Problem requirements:
Return each line in the records below that includes "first".

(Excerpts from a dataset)
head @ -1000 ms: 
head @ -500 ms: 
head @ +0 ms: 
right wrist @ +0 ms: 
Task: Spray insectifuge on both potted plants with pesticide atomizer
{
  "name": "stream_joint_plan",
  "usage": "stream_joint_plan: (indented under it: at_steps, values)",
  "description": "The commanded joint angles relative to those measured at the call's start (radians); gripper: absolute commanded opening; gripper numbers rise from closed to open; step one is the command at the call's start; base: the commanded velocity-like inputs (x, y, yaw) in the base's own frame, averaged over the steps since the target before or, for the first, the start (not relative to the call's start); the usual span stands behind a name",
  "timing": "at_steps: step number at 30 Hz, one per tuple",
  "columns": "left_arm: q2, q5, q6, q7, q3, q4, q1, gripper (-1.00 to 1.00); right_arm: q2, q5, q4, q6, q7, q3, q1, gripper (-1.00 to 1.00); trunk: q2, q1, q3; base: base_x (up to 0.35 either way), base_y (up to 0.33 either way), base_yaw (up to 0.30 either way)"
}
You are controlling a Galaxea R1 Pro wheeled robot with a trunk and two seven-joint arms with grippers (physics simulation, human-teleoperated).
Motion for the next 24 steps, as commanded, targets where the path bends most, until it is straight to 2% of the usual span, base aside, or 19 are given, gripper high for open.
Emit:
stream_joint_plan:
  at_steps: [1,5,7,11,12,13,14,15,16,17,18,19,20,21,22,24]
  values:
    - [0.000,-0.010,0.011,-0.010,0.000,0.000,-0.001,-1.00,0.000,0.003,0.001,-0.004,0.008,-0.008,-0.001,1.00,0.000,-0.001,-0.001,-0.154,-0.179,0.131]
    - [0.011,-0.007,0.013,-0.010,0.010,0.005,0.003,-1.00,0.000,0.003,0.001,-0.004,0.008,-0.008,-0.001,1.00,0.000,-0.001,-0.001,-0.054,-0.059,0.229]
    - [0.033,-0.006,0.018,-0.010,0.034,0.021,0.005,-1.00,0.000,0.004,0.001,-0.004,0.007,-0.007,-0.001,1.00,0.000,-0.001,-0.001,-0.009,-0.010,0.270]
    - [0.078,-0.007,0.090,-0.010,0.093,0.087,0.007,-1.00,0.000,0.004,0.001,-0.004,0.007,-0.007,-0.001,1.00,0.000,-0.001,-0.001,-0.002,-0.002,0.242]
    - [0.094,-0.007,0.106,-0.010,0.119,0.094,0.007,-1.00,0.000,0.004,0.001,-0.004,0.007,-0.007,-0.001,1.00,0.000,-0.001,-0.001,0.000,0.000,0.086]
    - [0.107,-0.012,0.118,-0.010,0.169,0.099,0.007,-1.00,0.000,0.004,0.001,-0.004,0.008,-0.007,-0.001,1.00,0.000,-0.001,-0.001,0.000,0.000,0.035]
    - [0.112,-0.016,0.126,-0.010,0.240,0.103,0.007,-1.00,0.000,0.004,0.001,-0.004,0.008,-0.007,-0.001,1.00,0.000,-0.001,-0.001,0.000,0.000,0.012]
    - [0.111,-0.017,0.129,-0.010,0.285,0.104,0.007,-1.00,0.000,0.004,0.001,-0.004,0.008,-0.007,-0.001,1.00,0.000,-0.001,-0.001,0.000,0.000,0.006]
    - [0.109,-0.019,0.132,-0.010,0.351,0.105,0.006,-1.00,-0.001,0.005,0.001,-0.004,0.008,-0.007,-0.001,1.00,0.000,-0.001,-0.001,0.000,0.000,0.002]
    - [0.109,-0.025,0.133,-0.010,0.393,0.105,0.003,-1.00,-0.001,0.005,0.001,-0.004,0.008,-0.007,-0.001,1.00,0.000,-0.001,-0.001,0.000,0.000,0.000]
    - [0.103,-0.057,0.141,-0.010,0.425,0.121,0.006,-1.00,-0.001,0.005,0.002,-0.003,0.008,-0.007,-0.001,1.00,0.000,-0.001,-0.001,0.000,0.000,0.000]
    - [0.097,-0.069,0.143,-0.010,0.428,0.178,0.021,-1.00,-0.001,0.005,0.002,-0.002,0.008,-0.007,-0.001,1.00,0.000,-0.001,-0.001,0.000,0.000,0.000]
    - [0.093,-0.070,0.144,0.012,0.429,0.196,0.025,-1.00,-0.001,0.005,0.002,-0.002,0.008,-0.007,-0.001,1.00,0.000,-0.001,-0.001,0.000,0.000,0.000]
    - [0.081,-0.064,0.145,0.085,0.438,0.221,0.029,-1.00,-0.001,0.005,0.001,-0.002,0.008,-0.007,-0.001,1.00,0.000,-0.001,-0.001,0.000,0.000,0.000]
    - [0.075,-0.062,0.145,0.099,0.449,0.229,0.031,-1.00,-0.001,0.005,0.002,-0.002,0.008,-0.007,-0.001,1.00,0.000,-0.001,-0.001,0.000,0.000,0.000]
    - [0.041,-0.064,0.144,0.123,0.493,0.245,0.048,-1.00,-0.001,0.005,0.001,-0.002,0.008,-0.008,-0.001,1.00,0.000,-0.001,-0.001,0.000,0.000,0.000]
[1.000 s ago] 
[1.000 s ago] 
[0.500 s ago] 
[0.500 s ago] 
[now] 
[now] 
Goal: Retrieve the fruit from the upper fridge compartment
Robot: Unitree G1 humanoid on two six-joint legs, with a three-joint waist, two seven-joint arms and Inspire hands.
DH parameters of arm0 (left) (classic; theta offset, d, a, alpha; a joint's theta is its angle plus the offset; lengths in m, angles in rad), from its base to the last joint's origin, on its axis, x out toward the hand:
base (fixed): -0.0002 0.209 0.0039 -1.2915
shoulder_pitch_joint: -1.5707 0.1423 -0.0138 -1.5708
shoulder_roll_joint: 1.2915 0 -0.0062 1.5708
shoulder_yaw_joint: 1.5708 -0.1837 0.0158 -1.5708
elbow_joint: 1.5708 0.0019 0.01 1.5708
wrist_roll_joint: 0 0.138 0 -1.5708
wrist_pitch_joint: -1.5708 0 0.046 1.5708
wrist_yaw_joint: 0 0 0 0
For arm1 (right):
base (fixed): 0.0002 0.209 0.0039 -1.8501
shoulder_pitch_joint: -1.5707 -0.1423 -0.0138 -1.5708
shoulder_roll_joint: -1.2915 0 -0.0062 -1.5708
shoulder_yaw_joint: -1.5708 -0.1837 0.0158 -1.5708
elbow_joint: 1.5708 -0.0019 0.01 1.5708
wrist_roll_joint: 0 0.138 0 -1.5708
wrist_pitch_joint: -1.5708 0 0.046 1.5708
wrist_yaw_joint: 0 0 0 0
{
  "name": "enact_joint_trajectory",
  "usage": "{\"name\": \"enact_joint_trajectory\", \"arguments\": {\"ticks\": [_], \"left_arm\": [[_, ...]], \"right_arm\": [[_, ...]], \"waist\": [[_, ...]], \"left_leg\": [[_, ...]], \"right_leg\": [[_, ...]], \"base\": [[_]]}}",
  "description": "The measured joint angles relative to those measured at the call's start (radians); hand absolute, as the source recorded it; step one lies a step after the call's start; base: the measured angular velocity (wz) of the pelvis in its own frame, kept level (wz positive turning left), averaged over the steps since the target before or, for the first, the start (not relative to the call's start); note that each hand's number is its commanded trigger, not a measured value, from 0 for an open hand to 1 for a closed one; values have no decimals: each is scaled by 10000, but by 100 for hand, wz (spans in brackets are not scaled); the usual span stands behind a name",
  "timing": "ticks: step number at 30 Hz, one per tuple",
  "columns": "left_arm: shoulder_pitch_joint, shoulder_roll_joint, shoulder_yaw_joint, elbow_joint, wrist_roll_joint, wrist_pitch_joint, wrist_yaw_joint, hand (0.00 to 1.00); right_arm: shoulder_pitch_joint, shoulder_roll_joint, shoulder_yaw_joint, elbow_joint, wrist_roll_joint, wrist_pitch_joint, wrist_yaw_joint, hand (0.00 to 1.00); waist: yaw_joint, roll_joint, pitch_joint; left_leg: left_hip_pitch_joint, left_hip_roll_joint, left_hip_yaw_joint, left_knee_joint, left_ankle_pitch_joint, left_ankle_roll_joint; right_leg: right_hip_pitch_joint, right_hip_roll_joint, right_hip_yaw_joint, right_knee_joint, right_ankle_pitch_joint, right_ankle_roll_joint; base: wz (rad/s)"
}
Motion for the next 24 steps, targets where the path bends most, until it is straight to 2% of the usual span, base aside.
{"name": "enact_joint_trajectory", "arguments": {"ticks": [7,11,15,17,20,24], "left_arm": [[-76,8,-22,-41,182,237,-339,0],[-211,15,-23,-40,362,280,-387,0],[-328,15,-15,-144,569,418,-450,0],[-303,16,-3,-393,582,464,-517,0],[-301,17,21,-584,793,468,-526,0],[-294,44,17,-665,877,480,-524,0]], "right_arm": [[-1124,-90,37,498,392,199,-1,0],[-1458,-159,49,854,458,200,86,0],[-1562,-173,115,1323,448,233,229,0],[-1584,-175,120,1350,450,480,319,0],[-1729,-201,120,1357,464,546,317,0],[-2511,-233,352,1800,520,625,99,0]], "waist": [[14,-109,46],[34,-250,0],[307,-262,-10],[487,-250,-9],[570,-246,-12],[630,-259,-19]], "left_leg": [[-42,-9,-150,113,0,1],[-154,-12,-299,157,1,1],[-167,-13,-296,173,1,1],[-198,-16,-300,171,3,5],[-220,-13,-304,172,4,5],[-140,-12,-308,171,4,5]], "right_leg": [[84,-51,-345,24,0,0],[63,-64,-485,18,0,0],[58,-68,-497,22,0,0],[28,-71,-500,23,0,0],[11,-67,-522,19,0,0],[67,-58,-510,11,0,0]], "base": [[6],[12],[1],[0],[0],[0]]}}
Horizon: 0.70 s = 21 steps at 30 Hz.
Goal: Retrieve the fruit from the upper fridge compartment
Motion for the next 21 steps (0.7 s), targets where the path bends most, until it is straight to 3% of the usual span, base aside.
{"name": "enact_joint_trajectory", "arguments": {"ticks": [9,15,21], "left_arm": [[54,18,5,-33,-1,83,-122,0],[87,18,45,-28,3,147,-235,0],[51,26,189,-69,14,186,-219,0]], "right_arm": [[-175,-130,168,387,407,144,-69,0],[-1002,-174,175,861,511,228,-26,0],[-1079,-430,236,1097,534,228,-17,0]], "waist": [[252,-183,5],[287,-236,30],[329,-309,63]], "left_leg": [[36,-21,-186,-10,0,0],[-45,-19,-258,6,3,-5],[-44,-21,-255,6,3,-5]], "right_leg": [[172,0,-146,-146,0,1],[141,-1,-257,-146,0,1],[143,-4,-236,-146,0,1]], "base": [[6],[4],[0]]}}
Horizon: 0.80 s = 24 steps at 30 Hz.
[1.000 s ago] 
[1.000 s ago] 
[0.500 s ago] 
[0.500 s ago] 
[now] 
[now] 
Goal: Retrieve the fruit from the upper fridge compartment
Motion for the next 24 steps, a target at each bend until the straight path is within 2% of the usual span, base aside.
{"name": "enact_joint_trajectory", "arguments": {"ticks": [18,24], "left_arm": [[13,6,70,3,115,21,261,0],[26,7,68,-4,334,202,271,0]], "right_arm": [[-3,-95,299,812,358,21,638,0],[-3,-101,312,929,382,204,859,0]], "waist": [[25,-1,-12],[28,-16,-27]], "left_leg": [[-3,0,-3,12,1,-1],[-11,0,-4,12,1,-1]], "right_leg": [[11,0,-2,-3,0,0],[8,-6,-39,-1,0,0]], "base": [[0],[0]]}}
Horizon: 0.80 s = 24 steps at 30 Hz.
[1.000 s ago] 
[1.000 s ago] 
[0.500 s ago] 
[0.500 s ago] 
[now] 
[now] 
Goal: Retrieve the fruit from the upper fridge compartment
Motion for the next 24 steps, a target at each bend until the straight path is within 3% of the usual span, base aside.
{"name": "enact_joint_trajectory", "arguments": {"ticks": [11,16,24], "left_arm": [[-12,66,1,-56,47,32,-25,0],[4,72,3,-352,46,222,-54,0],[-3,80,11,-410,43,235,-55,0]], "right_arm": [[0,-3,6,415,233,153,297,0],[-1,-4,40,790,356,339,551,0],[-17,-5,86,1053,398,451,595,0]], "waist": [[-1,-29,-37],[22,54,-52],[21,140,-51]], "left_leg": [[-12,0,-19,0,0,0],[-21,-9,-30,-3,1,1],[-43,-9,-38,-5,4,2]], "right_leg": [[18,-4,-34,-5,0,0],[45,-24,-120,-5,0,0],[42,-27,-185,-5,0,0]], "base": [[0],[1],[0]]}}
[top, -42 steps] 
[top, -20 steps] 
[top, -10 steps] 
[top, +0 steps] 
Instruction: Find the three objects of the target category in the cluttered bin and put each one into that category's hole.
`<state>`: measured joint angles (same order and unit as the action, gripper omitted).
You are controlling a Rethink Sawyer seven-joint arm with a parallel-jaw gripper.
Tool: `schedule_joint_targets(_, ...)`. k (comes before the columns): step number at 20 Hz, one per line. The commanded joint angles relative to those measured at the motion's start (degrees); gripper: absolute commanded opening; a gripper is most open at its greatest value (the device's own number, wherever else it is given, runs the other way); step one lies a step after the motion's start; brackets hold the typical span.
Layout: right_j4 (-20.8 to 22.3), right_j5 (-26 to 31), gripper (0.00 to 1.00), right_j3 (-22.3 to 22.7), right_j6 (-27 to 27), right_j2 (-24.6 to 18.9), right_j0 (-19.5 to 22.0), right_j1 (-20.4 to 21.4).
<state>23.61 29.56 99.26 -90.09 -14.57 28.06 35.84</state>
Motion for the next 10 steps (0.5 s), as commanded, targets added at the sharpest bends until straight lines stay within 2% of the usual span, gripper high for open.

Your response:
  "description": "The commanded joint angles relative to those measured at the call's start (radians); gripper: absolute commanded opening; gripper numbers rise from closed to open; step one is the command at the call's start; base: the commanded velocity-like inputs (x, y, yaw) in the base's own frame, averaged over the steps since the target before or, for the first, the start (not relative to the call's start); the usual span stands behind a name",
  "description": "The measured joint angles relative to those measured at the call's start (radians); hand absolute, as the source recorded it; step one lies a step after the call's start; base: the measured angular velocity (wz) of the pelvis in its own frame, kept level (wz positive turning left), averaged over the steps since the target before or, for the first, the start (not relative to the call's start); note that each hand's number is its commanded trigger, not a measured value, from 0 for an open hand to 1 for a closed one; values have no decimals: each is scaled by 10000, but by 100 for hand, wz (spans in brackets are not scaled); the usual span stands behind a name",

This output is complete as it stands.